The major human impacts
The EOC expects you to recognize the main categories:
- Pollution. Releasing harmful substances into the air, water, and soil: examples include chemical runoff, plastic waste, and air pollution. Pollution can poison organisms and damage habitats.
- Habitat destruction. Removing or degrading habitats by clearing forests, draining wetlands, and urban development. This is the leading cause of species loss, because it takes away the food, shelter, and breeding sites organisms need.
- Overuse of resources. Taking organisms or materials faster than they can be replaced, such as overfishing, overhunting, and deforestation.
Invasive species and climate change
Climate change connects directly to the carbon cycle: burning fossil fuels adds extra carbon dioxide to the atmosphere, increasing the greenhouse effect. This ties the topic back to matter cycling.
Reducing the harm: conservation
The standard asks you to evaluate ways to reduce human impact, so be ready to suggest conservation actions:
- Protect and restore habitats, for example by creating nature reserves and national parks and replanting cleared areas.

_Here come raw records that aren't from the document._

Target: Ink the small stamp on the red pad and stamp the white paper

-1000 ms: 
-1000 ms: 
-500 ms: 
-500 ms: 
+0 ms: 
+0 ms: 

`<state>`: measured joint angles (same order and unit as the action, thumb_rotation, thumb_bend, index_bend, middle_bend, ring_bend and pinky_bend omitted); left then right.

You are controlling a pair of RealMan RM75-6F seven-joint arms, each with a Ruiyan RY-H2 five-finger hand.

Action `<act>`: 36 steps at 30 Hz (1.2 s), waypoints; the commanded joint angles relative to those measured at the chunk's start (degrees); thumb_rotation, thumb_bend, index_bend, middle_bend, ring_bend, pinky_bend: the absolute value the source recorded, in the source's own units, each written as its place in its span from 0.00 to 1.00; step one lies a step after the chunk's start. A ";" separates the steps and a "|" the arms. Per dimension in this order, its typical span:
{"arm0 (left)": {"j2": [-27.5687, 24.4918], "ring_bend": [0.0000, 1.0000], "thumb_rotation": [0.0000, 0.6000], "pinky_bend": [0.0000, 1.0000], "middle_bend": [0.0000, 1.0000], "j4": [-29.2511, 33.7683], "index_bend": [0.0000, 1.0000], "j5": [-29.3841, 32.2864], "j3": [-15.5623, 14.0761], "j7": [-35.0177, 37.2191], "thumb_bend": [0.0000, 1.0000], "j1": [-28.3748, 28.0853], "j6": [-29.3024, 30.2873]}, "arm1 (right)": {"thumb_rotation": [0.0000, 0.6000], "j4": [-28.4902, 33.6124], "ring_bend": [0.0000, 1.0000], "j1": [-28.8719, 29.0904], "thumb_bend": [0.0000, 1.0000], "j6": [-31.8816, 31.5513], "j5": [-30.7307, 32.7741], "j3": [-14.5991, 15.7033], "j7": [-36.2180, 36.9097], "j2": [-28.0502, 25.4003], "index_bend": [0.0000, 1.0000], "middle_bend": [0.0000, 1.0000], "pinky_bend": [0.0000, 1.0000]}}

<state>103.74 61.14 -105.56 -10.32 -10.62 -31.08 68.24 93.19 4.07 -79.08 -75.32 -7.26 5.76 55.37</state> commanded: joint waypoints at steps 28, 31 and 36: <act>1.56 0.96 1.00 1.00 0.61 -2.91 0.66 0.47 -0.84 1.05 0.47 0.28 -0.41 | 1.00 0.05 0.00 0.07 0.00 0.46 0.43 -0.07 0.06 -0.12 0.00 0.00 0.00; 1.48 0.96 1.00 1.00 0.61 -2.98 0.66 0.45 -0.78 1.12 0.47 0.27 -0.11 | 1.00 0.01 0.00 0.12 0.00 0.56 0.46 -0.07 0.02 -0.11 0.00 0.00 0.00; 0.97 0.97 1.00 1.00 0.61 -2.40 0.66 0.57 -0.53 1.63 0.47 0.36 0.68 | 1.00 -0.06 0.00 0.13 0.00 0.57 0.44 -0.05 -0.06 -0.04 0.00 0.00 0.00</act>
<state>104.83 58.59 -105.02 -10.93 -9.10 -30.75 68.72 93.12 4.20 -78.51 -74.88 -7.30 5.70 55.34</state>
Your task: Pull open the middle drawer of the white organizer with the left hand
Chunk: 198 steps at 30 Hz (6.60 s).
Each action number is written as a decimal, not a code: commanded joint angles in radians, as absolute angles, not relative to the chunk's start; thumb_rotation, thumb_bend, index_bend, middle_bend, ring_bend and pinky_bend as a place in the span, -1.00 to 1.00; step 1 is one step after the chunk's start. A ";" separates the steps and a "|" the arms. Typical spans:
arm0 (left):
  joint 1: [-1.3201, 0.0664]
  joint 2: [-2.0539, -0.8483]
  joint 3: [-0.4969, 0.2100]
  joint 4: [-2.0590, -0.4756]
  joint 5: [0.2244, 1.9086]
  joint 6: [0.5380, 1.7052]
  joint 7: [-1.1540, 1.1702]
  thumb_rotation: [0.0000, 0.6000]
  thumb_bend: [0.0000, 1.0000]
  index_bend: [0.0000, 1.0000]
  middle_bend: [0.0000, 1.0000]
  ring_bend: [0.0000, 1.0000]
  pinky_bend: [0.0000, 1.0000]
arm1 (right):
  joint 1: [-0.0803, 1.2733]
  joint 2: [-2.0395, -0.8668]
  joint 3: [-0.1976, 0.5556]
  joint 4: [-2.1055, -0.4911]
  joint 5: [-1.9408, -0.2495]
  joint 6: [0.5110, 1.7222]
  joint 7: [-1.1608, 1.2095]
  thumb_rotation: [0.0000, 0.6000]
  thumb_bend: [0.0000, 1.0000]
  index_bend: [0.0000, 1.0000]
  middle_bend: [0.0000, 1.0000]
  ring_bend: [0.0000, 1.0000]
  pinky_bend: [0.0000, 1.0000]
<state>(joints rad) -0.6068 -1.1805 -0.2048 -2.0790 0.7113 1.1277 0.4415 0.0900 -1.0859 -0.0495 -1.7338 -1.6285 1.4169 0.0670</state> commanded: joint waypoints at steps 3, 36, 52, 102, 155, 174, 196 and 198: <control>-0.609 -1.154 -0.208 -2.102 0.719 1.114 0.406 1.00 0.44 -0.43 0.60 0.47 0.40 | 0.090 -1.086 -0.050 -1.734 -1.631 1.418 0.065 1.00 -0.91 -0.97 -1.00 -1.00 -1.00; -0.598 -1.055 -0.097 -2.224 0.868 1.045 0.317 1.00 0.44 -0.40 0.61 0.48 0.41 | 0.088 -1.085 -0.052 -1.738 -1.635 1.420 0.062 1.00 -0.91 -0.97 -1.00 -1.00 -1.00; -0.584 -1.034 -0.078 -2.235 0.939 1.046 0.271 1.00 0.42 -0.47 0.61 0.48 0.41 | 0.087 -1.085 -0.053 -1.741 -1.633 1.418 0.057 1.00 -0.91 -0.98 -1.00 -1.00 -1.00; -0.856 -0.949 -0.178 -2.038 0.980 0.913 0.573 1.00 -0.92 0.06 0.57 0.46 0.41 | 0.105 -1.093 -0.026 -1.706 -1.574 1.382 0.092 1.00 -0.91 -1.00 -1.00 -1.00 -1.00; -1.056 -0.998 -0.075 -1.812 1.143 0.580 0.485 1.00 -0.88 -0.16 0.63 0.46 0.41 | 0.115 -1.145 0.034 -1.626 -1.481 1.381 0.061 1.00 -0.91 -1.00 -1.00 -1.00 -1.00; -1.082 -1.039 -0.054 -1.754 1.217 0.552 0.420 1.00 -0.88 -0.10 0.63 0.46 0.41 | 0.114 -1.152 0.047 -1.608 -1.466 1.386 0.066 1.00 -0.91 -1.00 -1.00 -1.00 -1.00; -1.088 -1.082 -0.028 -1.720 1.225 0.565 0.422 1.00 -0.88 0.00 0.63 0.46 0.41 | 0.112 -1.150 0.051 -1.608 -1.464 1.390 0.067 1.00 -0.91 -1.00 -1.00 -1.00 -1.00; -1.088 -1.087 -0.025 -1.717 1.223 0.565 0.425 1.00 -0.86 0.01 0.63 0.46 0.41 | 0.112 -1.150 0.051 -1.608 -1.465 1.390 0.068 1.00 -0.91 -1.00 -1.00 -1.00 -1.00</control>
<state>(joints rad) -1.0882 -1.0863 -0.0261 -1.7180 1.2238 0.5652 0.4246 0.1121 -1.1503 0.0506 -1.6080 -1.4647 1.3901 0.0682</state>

- Reduce pollution, for example by treating waste, cutting plastic use, and limiting emissions.
- Conserve and recycle resources, reducing how much is taken and wasted, and using sustainable practices such as sustainable fishing and forestry.
- Use renewable energy (solar, wind) to cut the burning of fossil fuels and slow climate change.
- Control invasive species and prevent new introductions.
The unifying aim is to protect biodiversity and ecosystem stability, because, as the stability topic showed, diverse ecosystems are more resilient. A good EOC answer pairs a specific impact with a matching solution.
Try this
Q1. Name three ways human activities negatively affect ecosystems. [3]
- Cue. Any three of: pollution, habitat destruction, invasive species, overuse of resources, and climate change.
Q2. Explain how burning fossil fuels contributes to climate change. [2]
- Cue. It releases carbon dioxide, a greenhouse gas that traps heat and warms the planet, shifting conditions faster than species can adapt.
Exam-style practice questions
Practice questions written in the style of NCDPI exam questions on this dot point, with worked answer explainers. The year tag is the paper they imitate, not the source.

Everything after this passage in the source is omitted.